## Your objective
What follows is a set of records. Retype them exactly, leaving out the pictures.

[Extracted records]
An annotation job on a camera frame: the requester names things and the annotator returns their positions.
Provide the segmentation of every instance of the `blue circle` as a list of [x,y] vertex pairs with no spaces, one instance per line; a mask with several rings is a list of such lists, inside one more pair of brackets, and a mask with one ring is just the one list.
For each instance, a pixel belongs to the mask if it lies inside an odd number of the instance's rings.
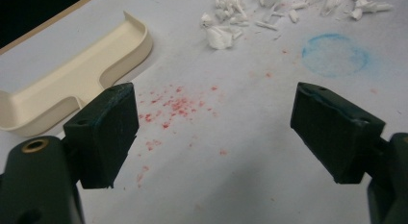
[[348,37],[324,34],[307,42],[302,60],[312,72],[324,77],[339,77],[362,70],[369,62],[369,54]]

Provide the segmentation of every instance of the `blue ring mark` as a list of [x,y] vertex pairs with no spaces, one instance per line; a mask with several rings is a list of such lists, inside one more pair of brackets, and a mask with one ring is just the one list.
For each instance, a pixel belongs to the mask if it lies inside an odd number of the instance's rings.
[[370,55],[351,39],[339,34],[311,38],[302,50],[303,64],[324,77],[347,76],[369,63]]

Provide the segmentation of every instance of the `table surface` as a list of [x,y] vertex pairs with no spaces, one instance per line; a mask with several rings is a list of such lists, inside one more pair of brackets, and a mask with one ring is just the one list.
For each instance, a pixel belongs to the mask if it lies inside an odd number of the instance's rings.
[[[226,50],[199,27],[214,0],[92,0],[0,56],[0,88],[14,92],[109,33],[123,11],[149,28],[151,54],[117,82],[135,85],[138,137],[115,188],[80,189],[87,223],[370,223],[370,177],[334,183],[290,128],[294,94],[298,82],[328,87],[386,121],[383,138],[408,132],[408,0],[375,0],[395,7],[360,21],[344,16],[350,0],[328,16],[317,0],[277,32],[255,26],[266,9],[243,1],[250,25]],[[63,137],[62,124],[45,134]],[[0,171],[25,139],[0,132]]]

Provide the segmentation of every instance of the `wooden trim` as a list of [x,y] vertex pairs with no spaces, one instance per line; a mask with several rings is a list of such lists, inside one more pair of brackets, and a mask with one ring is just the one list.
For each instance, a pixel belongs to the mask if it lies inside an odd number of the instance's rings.
[[66,8],[66,10],[56,14],[55,16],[51,17],[50,19],[48,19],[47,21],[45,21],[44,23],[38,25],[36,28],[34,28],[33,30],[31,30],[30,32],[28,32],[27,34],[15,39],[13,42],[9,43],[8,45],[4,46],[3,48],[0,49],[0,55],[6,53],[7,51],[9,51],[10,49],[14,48],[16,45],[18,45],[19,43],[23,42],[24,40],[34,36],[35,34],[41,32],[42,30],[44,30],[45,28],[47,28],[48,26],[54,24],[55,22],[59,21],[60,19],[64,18],[66,15],[78,10],[79,8],[81,8],[82,6],[84,6],[85,4],[87,4],[90,0],[80,0],[77,3],[73,4],[72,6]]

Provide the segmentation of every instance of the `cream plastic tray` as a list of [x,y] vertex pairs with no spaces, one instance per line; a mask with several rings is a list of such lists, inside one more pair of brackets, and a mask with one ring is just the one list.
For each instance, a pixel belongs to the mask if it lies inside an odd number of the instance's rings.
[[112,32],[49,75],[13,94],[0,91],[0,129],[38,135],[141,63],[153,40],[143,23],[124,14]]

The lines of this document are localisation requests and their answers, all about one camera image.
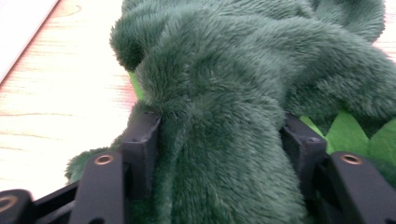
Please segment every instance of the plush toy's body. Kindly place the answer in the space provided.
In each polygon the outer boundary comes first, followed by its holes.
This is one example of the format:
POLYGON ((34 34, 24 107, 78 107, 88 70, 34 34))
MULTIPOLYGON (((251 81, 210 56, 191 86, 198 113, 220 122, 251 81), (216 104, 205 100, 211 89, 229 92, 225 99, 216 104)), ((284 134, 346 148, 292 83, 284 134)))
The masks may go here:
MULTIPOLYGON (((345 110, 369 136, 396 117, 396 67, 371 46, 383 10, 380 0, 125 1, 111 45, 145 95, 130 122, 147 109, 163 118, 154 194, 134 220, 308 222, 278 134, 285 111, 326 133, 345 110)), ((71 161, 69 177, 95 152, 71 161)))

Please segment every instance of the wood grain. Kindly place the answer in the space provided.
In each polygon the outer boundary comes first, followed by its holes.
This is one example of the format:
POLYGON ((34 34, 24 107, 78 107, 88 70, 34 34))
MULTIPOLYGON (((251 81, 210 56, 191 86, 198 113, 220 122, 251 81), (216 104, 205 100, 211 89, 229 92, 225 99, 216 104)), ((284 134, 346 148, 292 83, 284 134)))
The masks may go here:
MULTIPOLYGON (((108 146, 135 97, 108 45, 121 0, 61 0, 0 86, 0 190, 40 198, 80 152, 108 146)), ((396 62, 396 1, 375 42, 396 62)))

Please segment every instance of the stuffed animal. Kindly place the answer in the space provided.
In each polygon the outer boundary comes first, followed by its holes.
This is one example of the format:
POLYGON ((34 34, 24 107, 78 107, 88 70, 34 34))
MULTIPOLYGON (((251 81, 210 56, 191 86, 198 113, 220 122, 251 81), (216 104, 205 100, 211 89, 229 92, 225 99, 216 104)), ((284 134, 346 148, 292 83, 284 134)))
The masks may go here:
POLYGON ((383 17, 381 0, 125 0, 110 43, 141 88, 129 125, 162 117, 134 222, 310 222, 281 146, 286 112, 394 181, 396 66, 372 46, 383 17))

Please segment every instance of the green plush toy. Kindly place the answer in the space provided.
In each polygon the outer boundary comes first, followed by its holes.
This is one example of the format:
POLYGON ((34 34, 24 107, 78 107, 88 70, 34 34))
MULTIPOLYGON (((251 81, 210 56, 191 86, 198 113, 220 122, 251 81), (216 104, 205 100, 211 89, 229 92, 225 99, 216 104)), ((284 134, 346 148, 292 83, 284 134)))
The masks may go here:
MULTIPOLYGON (((396 175, 396 66, 372 46, 381 0, 125 0, 111 46, 162 116, 135 223, 307 223, 278 131, 289 111, 396 175)), ((80 178, 85 160, 70 161, 80 178)))

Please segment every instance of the table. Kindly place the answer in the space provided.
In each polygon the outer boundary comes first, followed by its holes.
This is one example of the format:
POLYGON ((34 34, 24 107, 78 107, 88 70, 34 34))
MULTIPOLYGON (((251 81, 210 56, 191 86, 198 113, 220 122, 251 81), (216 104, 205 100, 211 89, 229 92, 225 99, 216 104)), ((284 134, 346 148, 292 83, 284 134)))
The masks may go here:
MULTIPOLYGON (((64 186, 70 158, 105 147, 136 101, 108 45, 121 0, 61 0, 0 86, 0 190, 38 199, 64 186)), ((396 1, 375 42, 396 62, 396 1)))

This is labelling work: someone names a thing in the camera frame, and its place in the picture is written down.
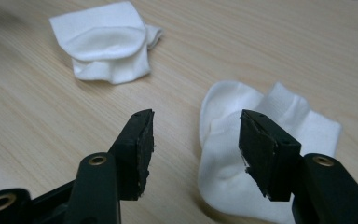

## Response to the exercise
An annotation job on a camera frame: the requester names things and the annotator returns their positions.
Provide the segmentation of every instance of the `blue circle` as a list of [x,y] vertex pairs with no spaces, one instance per line; a mask with several rings is a list of such lists, inside one more pair of brackets, and a mask with one ring is just the one list.
For each instance, a pixel belongs to the mask if it lies inside an odd number of the instance's rings.
[[348,37],[324,34],[307,42],[302,60],[312,72],[324,77],[339,77],[362,70],[369,62],[369,54]]

Provide the segmentation of every instance of the `blue ring mark` as a list of [x,y] vertex pairs with no spaces, one instance per line; a mask with several rings is a list of such lists, inside one more pair of brackets, and a mask with one ring is just the one list.
For each instance, a pixel belongs to the mask if it lies inside an odd number of the instance's rings.
[[370,55],[351,39],[339,34],[311,38],[302,50],[303,64],[324,77],[347,76],[369,63]]

Provide the segmentation of every instance of the `table surface` as a list of [x,y] vertex pairs with no spaces, one instance per line; a mask with several rings is a list of such lists, inside one more pair of brackets, and a mask with one ring is just the one list.
For each instance, a pixel belongs to the mask if it lies inside an odd number of the instance's rings.
[[[226,50],[199,27],[214,0],[92,0],[0,56],[0,88],[14,92],[109,33],[123,11],[149,28],[151,54],[117,82],[135,85],[138,137],[115,188],[80,189],[87,223],[370,223],[370,177],[334,183],[290,128],[294,94],[298,82],[328,87],[386,121],[383,138],[408,132],[408,0],[375,0],[395,7],[360,21],[344,16],[350,0],[328,16],[317,0],[277,32],[255,26],[266,9],[243,1],[250,25]],[[63,137],[62,124],[45,134]],[[0,171],[25,139],[0,132]]]

Provide the segmentation of every instance of the `wooden trim` as a list of [x,y] vertex pairs with no spaces, one instance per line; a mask with several rings is a list of such lists, inside one more pair of brackets, and a mask with one ring is just the one list.
For each instance, a pixel belongs to the mask if it lies inside an odd number of the instance's rings.
[[66,8],[66,10],[56,14],[55,16],[51,17],[50,19],[48,19],[47,21],[45,21],[44,23],[38,25],[36,28],[34,28],[33,30],[31,30],[30,32],[28,32],[27,34],[15,39],[13,42],[9,43],[8,45],[4,46],[3,48],[0,49],[0,55],[6,53],[7,51],[9,51],[10,49],[14,48],[16,45],[18,45],[19,43],[23,42],[24,40],[34,36],[35,34],[41,32],[42,30],[44,30],[45,28],[47,28],[48,26],[54,24],[55,22],[59,21],[60,19],[64,18],[66,15],[78,10],[79,8],[81,8],[82,6],[84,6],[85,4],[87,4],[90,0],[80,0],[77,3],[73,4],[72,6]]

Provide the segmentation of every instance of the `cream plastic tray` as a list of [x,y] vertex pairs with no spaces, one instance per line; a mask with several rings is a list of such lists, inside one more pair of brackets, and a mask with one ring is just the one list.
For each instance, a pixel belongs to the mask if it lies inside an odd number of the instance's rings.
[[112,32],[49,75],[13,94],[0,91],[0,129],[38,135],[141,63],[153,40],[143,23],[124,14]]

The lines of this document are localisation requests and their answers, all about one camera image.
Please segment every instance of the plush toy's body. Kindly place the answer in the space provided.
In each polygon the outer boundary comes first, followed by its holes.
This is one example of the format:
POLYGON ((34 34, 24 107, 78 107, 88 70, 34 34))
MULTIPOLYGON (((251 81, 210 56, 191 86, 198 113, 220 122, 251 81), (216 104, 205 100, 211 89, 229 92, 225 99, 216 104)), ((284 134, 346 148, 292 83, 284 134)))
The masks may go here:
MULTIPOLYGON (((345 110, 369 136, 396 117, 396 67, 371 46, 383 10, 380 0, 125 1, 111 45, 145 95, 130 122, 147 109, 163 118, 154 194, 134 220, 308 222, 278 134, 285 111, 326 133, 345 110)), ((71 161, 69 177, 95 152, 71 161)))

Please segment every instance of the wood grain. Kindly place the answer in the space provided.
In each polygon the outer boundary comes first, followed by its holes.
This is one example of the format:
POLYGON ((34 34, 24 107, 78 107, 88 70, 34 34))
MULTIPOLYGON (((251 81, 210 56, 191 86, 198 113, 220 122, 251 81), (216 104, 205 100, 211 89, 229 92, 225 99, 216 104)), ((284 134, 346 148, 292 83, 284 134)))
The masks may go here:
MULTIPOLYGON (((108 146, 135 97, 108 45, 121 0, 61 0, 0 86, 0 190, 40 198, 80 152, 108 146)), ((396 62, 396 1, 375 42, 396 62)))

Please segment every instance of the stuffed animal. Kindly place the answer in the space provided.
In each polygon the outer boundary comes first, followed by its holes.
This is one example of the format:
POLYGON ((34 34, 24 107, 78 107, 88 70, 34 34))
MULTIPOLYGON (((251 81, 210 56, 191 86, 198 113, 220 122, 251 81), (216 104, 205 100, 211 89, 229 92, 225 99, 216 104)), ((284 134, 346 148, 292 83, 284 134)))
The masks may go here:
POLYGON ((383 17, 381 0, 125 0, 110 43, 141 88, 129 125, 162 117, 134 222, 310 222, 281 146, 286 112, 394 181, 396 66, 372 46, 383 17))

Please segment every instance of the green plush toy. Kindly place the answer in the space provided.
In each polygon the outer boundary comes first, followed by its holes.
This is one example of the format:
POLYGON ((34 34, 24 107, 78 107, 88 70, 34 34))
MULTIPOLYGON (((251 81, 210 56, 191 86, 198 113, 220 122, 251 81), (216 104, 205 100, 211 89, 229 92, 225 99, 216 104)), ((284 134, 346 148, 292 83, 284 134)))
The masks may go here:
MULTIPOLYGON (((396 175, 396 66, 372 46, 381 0, 125 0, 111 46, 162 116, 135 223, 307 223, 278 131, 289 111, 396 175)), ((80 178, 85 160, 70 161, 80 178)))

Please segment every instance of the table. Kindly place the answer in the space provided.
In each polygon the outer boundary comes first, followed by its holes.
This is one example of the format:
POLYGON ((34 34, 24 107, 78 107, 88 70, 34 34))
MULTIPOLYGON (((251 81, 210 56, 191 86, 198 113, 220 122, 251 81), (216 104, 205 100, 211 89, 229 92, 225 99, 216 104)), ((284 134, 346 148, 292 83, 284 134)))
The masks may go here:
MULTIPOLYGON (((64 186, 70 158, 105 147, 136 101, 108 45, 121 0, 61 0, 0 86, 0 190, 38 199, 64 186)), ((396 1, 375 42, 396 62, 396 1)))

This is labelling work: someone names a thing in the camera frame, and its place in the picture is written down.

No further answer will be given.